[Collected data]
•••••

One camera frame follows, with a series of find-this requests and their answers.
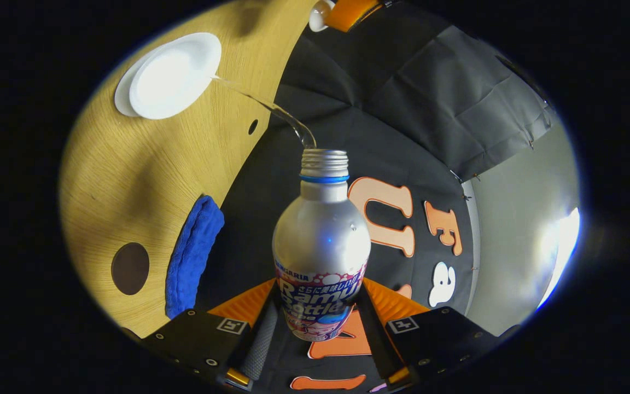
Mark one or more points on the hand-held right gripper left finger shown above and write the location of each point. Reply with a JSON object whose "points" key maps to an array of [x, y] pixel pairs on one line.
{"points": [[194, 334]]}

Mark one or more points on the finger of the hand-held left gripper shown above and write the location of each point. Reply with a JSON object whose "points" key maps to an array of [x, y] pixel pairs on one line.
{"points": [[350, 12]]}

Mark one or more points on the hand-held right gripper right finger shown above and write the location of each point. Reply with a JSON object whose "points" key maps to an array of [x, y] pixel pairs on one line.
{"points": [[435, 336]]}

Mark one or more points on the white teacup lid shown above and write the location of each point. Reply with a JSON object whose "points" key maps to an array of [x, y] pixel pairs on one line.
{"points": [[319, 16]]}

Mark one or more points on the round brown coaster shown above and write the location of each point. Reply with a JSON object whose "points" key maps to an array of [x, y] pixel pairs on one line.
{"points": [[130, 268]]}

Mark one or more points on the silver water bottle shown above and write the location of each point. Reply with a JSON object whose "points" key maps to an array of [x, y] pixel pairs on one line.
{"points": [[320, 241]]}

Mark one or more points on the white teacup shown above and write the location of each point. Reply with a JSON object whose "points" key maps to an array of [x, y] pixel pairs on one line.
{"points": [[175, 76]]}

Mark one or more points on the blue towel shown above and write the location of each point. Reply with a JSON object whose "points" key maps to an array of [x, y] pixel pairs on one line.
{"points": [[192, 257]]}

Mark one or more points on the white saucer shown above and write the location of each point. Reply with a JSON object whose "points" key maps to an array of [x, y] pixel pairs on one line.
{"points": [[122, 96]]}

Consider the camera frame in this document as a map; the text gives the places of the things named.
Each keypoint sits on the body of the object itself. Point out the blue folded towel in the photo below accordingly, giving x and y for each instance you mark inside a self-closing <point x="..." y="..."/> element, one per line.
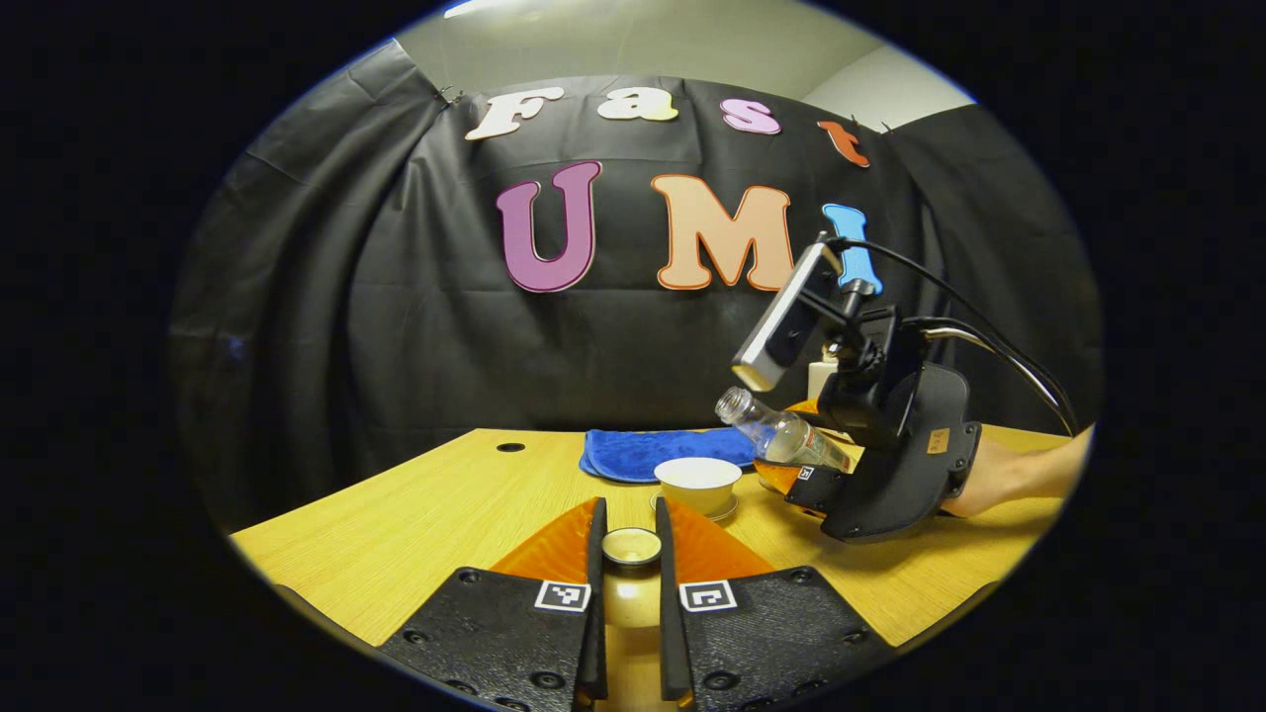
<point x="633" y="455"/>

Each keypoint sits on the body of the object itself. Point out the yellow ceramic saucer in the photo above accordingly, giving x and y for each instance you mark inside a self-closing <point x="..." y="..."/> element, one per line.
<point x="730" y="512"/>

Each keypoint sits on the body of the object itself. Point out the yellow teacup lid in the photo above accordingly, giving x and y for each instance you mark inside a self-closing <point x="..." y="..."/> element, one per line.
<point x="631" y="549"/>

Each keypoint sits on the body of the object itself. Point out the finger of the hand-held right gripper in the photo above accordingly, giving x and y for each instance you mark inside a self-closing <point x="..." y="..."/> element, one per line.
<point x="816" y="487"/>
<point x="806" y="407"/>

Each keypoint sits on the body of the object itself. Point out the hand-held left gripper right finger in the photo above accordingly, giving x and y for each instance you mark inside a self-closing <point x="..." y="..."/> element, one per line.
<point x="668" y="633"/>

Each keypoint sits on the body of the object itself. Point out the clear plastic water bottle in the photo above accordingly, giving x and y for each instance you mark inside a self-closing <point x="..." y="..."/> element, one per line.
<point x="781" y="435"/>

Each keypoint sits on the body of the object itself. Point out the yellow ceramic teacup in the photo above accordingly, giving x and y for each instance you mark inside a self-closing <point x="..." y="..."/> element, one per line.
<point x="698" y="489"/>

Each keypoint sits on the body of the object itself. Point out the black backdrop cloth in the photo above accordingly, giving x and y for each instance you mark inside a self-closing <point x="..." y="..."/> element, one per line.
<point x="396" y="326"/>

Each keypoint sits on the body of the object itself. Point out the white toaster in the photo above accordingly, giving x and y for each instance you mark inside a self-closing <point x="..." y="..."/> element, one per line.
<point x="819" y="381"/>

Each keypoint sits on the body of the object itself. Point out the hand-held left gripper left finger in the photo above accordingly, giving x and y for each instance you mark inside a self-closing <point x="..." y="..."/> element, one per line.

•••••

In the answer, give only the lines from the top of the data above through the line with "Consider the camera", reproduced exactly; no picture may appear.

- _RESPONSE FOR THIS EXERCISE_:
One camera frame follows, with a series of find-this requests and their answers.
Mark one or more points on the hand-held right gripper left finger shown above and write the location of each point. Reply with a JSON object whose "points" key maps to an array of [x, y] pixel pairs on one line.
{"points": [[194, 334]]}

Mark one or more points on the finger of the hand-held left gripper shown above and write the location of each point. Reply with a JSON object whose "points" key maps to an array of [x, y] pixel pairs on one line.
{"points": [[350, 12]]}

Mark one or more points on the hand-held right gripper right finger shown above and write the location of each point. Reply with a JSON object whose "points" key maps to an array of [x, y] pixel pairs on one line.
{"points": [[435, 336]]}

Mark one or more points on the white teacup lid shown above and write the location of each point. Reply with a JSON object whose "points" key maps to an array of [x, y] pixel pairs on one line.
{"points": [[319, 16]]}

Mark one or more points on the round brown coaster shown above and write the location of each point. Reply with a JSON object whose "points" key maps to an array of [x, y] pixel pairs on one line.
{"points": [[130, 268]]}

Mark one or more points on the silver water bottle shown above and write the location of each point. Reply with a JSON object whose "points" key maps to an array of [x, y] pixel pairs on one line.
{"points": [[320, 241]]}

Mark one or more points on the white teacup shown above and write the location of each point. Reply with a JSON object whose "points" key maps to an array of [x, y] pixel pairs on one line.
{"points": [[175, 76]]}

Mark one or more points on the blue towel shown above and write the location of each point. Reply with a JSON object whose "points" key maps to an array of [x, y] pixel pairs on one line.
{"points": [[192, 257]]}

Mark one or more points on the white saucer shown above and write the location of each point. Reply with a JSON object whose "points" key maps to an array of [x, y] pixel pairs on one line.
{"points": [[122, 96]]}

Consider the camera frame in this document as a map; the text gives the places of the things named.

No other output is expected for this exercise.